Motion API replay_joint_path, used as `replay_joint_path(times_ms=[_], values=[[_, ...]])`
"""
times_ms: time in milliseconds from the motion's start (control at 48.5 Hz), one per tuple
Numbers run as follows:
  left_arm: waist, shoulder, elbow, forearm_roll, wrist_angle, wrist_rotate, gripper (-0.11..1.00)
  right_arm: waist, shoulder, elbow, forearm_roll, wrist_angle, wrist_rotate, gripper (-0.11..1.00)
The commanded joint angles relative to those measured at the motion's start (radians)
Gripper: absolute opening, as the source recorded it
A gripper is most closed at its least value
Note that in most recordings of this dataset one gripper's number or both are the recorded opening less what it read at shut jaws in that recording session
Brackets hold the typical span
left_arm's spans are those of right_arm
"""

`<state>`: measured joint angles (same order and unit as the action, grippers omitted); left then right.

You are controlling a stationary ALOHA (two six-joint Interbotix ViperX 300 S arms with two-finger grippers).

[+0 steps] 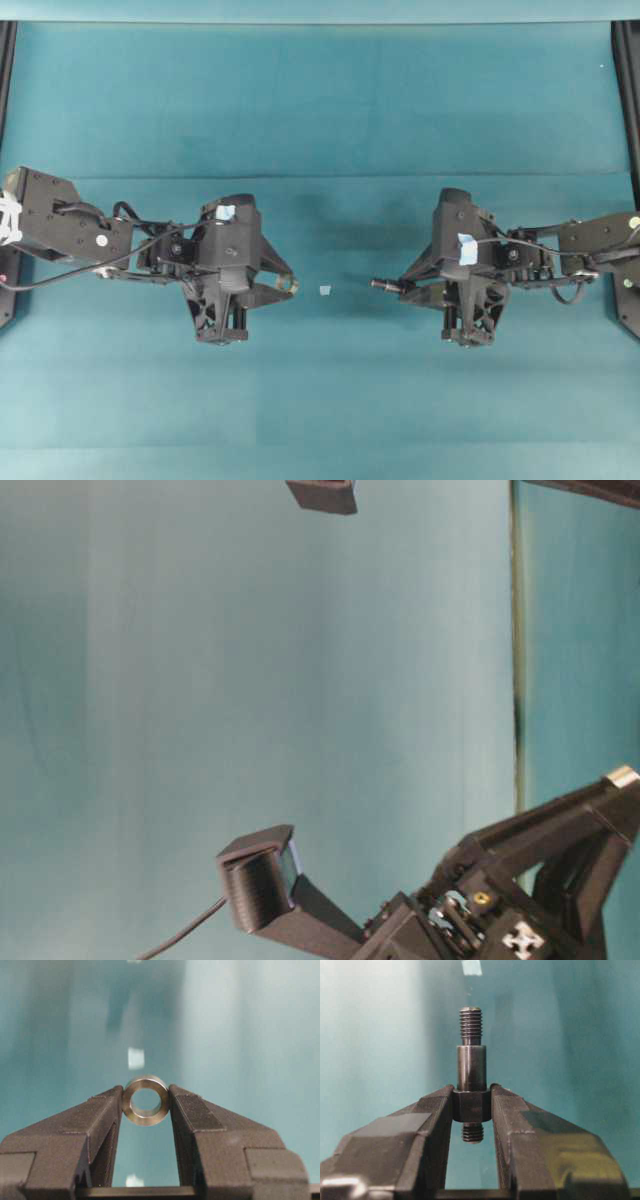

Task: Insert the washer onto the shaft with both hands.
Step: 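Lift both parts and bring them toward each other at center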

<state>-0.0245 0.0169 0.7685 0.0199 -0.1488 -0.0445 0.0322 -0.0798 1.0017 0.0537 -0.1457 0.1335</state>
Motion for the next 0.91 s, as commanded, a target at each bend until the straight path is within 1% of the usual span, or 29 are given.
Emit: replay_joint_path(times_ms=[0, 165, 248, 371, 474, 660, 887], values=[[0.000, -0.017, -0.002, 0.002, -0.054, -0.005, 0.35, 0.009, -0.012, -0.005, -0.002, -0.014, 0.008, -0.01], [-0.002, -0.018, 0.009, 0.002, -0.164, -0.008, 0.35, 0.011, -0.009, -0.005, -0.002, -0.029, 0.009, -0.01], [0.000, -0.015, 0.011, 0.002, -0.201, -0.008, 0.35, 0.011, -0.009, -0.005, -0.003, -0.046, 0.008, -0.01], [-0.002, -0.014, 0.009, 0.002, -0.204, -0.012, 0.35, 0.011, -0.005, -0.005, -0.005, -0.069, 0.008, -0.01], [-0.002, -0.012, 0.011, 0.002, -0.213, -0.029, 0.35, 0.011, -0.002, -0.005, -0.003, -0.087, 0.008, -0.01], [-0.002, -0.003, 0.017, 0.002, -0.258, -0.052, 0.35, 0.012, 0.011, -0.006, -0.003, -0.114, 0.008, -0.01], [-0.014, 0.035, 0.006, 0.002, -0.279, -0.066, 0.35, 0.014, 0.029, -0.005, -0.003, -0.156, 0.008, -0.01]])
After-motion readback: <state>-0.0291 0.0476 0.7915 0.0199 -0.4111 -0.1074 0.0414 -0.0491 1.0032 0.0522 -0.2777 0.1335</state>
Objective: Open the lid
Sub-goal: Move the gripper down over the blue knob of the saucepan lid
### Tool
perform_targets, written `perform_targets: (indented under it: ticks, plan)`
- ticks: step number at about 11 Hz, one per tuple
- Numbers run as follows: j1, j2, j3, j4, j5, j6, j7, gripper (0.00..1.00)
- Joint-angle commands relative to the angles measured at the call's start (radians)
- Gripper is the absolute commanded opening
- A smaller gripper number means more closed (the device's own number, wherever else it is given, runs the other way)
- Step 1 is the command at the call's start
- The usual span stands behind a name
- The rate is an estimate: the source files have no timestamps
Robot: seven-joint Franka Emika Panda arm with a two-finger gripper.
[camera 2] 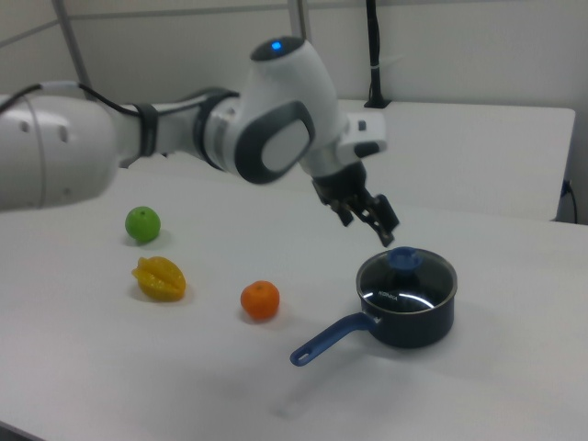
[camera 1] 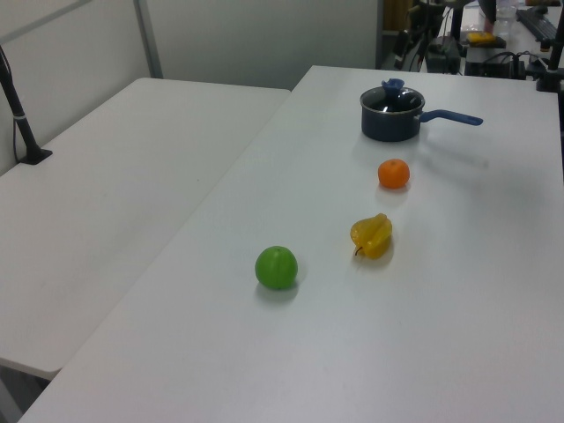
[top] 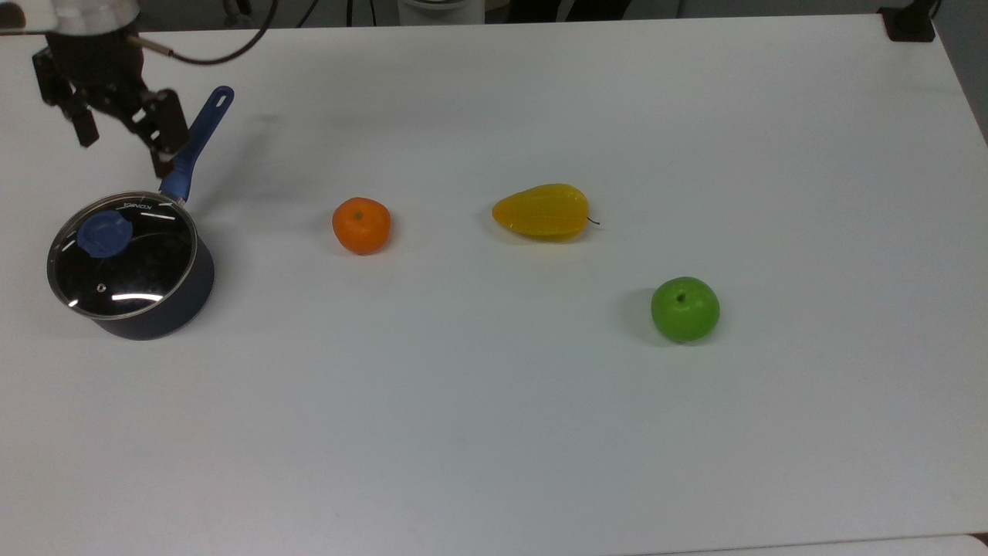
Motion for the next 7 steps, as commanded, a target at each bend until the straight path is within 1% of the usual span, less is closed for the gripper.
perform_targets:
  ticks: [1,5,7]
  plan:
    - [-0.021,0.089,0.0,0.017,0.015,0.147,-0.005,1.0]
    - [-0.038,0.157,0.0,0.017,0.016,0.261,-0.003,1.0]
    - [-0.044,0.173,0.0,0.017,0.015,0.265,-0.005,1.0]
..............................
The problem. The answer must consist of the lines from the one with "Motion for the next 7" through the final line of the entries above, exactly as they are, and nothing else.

Solution to this problem.
Motion for the next 7 steps, as commanded, a target at each bend until the straight path is within 1% of the usual span, less is closed for the gripper.
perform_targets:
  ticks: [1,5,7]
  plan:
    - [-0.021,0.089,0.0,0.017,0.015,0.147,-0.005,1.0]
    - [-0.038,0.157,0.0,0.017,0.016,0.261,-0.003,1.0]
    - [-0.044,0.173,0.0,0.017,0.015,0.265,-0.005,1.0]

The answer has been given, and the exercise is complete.